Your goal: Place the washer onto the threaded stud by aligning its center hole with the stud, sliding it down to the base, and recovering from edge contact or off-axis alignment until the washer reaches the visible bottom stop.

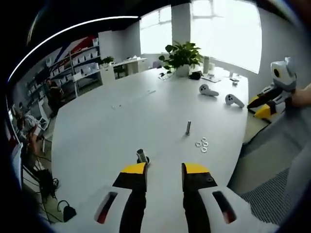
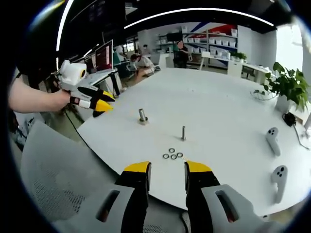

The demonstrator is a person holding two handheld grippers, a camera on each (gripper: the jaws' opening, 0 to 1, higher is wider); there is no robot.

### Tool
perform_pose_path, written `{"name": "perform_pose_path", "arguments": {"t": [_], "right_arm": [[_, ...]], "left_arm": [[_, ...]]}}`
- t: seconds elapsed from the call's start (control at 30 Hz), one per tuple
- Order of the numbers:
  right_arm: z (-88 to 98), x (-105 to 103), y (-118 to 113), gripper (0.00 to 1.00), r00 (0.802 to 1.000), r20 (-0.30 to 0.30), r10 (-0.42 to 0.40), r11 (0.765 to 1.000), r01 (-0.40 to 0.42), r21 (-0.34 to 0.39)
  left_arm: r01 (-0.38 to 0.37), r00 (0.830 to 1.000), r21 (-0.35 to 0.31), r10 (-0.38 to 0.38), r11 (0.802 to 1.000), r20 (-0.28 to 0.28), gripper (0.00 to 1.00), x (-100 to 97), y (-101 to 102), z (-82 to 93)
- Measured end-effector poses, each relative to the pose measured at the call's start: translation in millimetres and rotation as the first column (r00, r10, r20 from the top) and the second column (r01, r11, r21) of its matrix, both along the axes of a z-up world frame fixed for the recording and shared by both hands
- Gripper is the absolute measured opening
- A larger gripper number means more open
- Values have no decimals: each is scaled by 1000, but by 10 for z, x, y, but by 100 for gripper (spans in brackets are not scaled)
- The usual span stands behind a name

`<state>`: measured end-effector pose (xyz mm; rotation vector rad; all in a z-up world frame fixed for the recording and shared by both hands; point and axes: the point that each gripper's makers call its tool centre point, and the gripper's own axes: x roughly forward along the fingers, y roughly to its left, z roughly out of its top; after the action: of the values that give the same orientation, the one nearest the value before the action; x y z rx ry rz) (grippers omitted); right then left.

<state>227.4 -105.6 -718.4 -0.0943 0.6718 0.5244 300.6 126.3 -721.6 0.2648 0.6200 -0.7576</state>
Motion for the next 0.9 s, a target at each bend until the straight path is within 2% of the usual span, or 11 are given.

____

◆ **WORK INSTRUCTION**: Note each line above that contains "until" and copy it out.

◆ **REPLY**:
Your goal: Place the washer onto the threaded stud by aligning its center hole with the stud, sliding it down to the base, and recovering from edge contact or off-axis alignment until the washer reaches the visible bottom stop.
Motion for the next 0.9 s, a target at each bend until the straight path is within 2% of the usual span, or 11 are given.

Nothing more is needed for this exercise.